• _EXERCISE REQUIREMENTS_: Set down, without alteration, the lines from the one that contains "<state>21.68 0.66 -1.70" through the final line of the material below.

• _DATASET EXTRACT_:
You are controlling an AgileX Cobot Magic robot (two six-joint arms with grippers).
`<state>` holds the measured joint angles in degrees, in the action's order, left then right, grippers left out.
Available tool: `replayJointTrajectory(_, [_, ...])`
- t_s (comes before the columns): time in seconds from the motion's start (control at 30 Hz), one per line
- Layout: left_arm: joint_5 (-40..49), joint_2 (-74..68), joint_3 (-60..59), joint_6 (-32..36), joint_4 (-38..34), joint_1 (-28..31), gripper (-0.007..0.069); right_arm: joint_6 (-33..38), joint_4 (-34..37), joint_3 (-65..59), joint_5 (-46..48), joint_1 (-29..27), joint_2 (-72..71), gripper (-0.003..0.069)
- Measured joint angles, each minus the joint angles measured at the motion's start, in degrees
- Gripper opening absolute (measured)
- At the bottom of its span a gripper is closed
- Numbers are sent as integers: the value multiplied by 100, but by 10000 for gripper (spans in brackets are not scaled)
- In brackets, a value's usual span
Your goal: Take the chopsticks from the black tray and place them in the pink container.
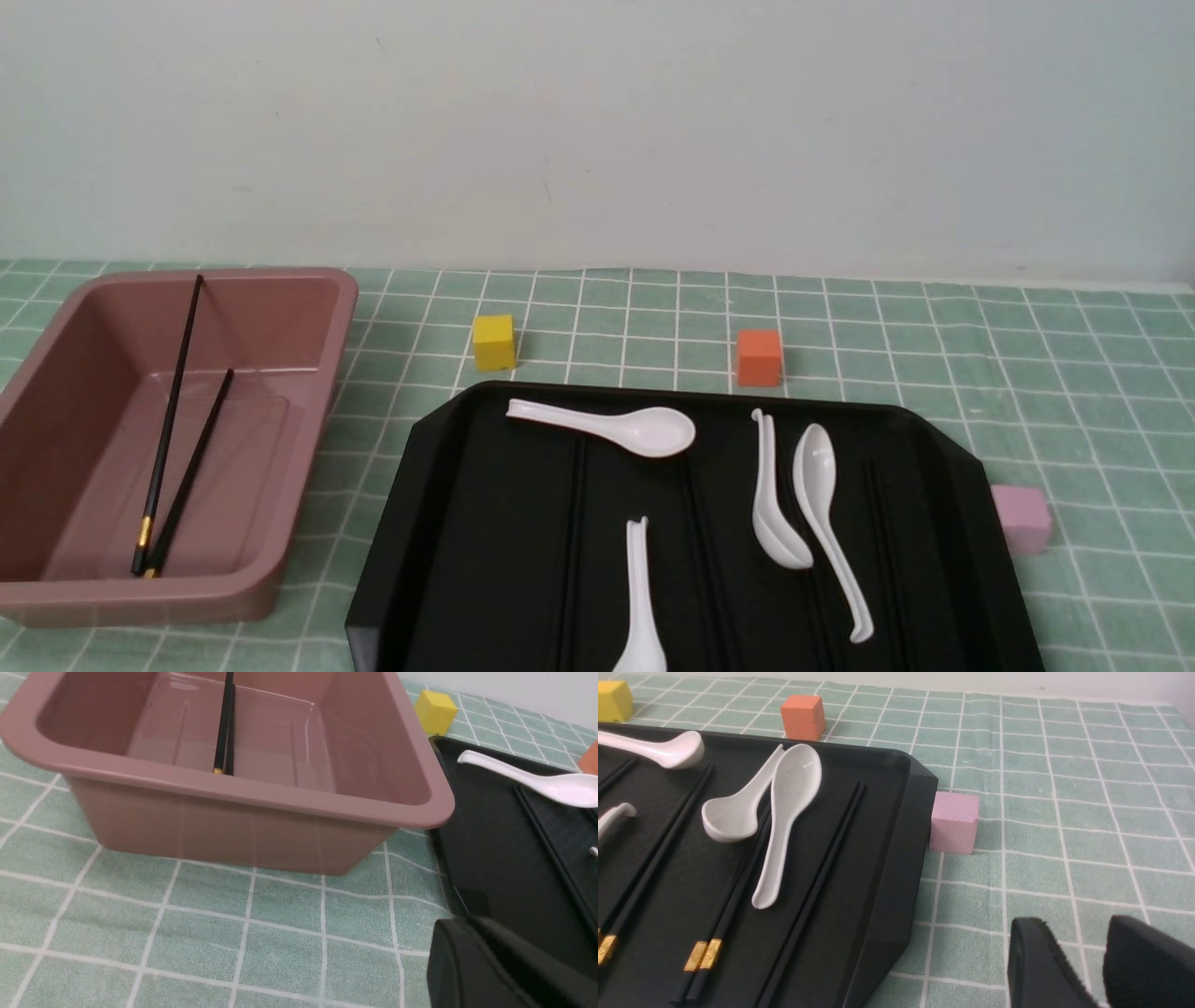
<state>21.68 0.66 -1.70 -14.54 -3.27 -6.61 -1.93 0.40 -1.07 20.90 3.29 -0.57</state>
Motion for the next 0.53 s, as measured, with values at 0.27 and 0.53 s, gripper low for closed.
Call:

• _REPLY TO THE EXERCISE_:
<state>21.68 0.66 -1.70 -14.54 -3.27 -6.61 -1.93 0.40 -1.07 20.90 3.29 -0.57</state>
Motion for the next 0.53 s, as measured, with values at 0.27 and 0.53 s, gripper low for closed.
Call:

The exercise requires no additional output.